Let’s do the this thing… Chugga-chugga-chugga-chugga (That’s us traveling back in time) CHOO CHOO!

So, we’re in the 1930’s, freight traffic is increasing and Union Pacific is having troubles making it over the Wahsatch Mountains.  These mofos are using TWO steam engines to make it across the rugged terrain.  Now that is just god damn unacceptable, what a waste of productivity.  A bunch of big babies were like “What do we do? OMG, let’s cry about how difficult life is during the great depression.”  Then Arthur H. Fetter came along.  This guy was a general mechanical engineer who just did not care about the conventions of the rail-system of the time.  He’d been designing locomotives for Union Pacific since 1918, and felt it was time to step up his game.

Look at this tough ass motherfucking mountain.

He’d already designed the ‘Mountain’ and ‘Overland’ locomotives, but that shit was just not enough for such a staunch baller.  Conventional steam engines of the time only used a single engine and three sections of wheels.  The toughest of the day could go 50 MPH and had a 4-12-2 set up.  There were four leading wheels, twelve coupled drive wheels, and two trailing wheels.  Fetter spat on that horseshit.  He had a long standing agreement with a bunch of manufacturing engineers at the time and they set to work.
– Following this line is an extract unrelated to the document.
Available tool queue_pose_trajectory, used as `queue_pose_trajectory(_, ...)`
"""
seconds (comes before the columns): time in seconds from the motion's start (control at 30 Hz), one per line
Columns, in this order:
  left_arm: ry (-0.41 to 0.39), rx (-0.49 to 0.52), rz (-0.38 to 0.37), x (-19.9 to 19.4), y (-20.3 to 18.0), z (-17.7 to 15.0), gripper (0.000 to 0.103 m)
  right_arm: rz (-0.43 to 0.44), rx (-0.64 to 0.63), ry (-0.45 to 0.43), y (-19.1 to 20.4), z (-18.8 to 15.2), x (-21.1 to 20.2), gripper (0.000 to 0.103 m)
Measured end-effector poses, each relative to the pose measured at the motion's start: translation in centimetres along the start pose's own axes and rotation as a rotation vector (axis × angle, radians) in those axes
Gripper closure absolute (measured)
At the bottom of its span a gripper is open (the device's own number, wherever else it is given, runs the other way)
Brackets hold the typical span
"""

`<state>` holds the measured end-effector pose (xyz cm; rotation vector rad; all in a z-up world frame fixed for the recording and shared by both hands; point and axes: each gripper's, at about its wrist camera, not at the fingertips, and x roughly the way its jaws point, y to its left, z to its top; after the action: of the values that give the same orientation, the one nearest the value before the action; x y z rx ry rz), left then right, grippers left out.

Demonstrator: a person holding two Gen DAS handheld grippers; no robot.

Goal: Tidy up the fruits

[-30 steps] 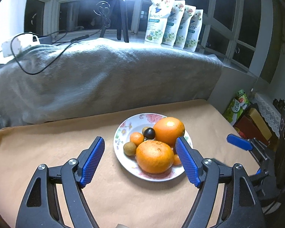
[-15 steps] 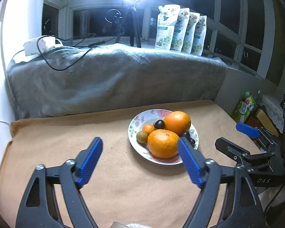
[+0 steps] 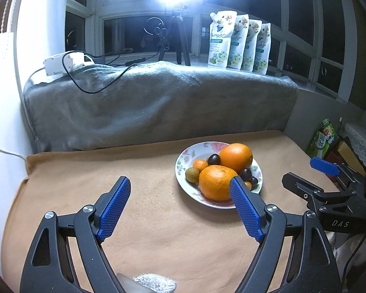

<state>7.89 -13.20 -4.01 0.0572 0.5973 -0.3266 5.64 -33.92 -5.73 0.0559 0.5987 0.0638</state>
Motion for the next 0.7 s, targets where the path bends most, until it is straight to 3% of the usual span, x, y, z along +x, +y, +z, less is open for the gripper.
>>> queue_pose_trajectory(0.7,-0.006,-0.006,0.01,-0.84,0.32,-0.17,0.019,-0.007,-0.004,0.01,-0.09,-0.06,0.17,0.0)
This group of engineers decided that they wouldn’t let any bitch-ass mountains stand in their way.  They took the 4-12-2 set up and split the drive wheels.  Instead of six sets of two wheels, they grouped them together in two sets of six drive wheels.  They also decided that the cylinders driving the old wheels where chumps.  These bosses replaced the two 27″ outside cylinders and the one 31″ middle cylinder with four 22″ x 32″ cylinders.   That made shit way easier to maintain, yo.  You might think they were done here, but no, two inches were added to the diameter of the boiler and the pressure was raised from 220 psi to 255 psi.  Then Fetter was all, “Damn, this shit is so fly, I need to add on two wheels to the back to keep this champion on the rails.”

The first locomotive built in this configuration finished construction in 1936. During a meeting the General Superintendent of Motive Power and Machinery, JW Burnett, decided he was going to take this beast on a test run.  He decided he was going from Ogden, UT over the Wahsatch Mountains, and then going to run as fast as he could over the Green River.  He told his boss “Yo bossman, this shit would be a challenge for any steam engine.”  Then his boss called up some marketing lackey and told them to always refer to it as “The Challenger.”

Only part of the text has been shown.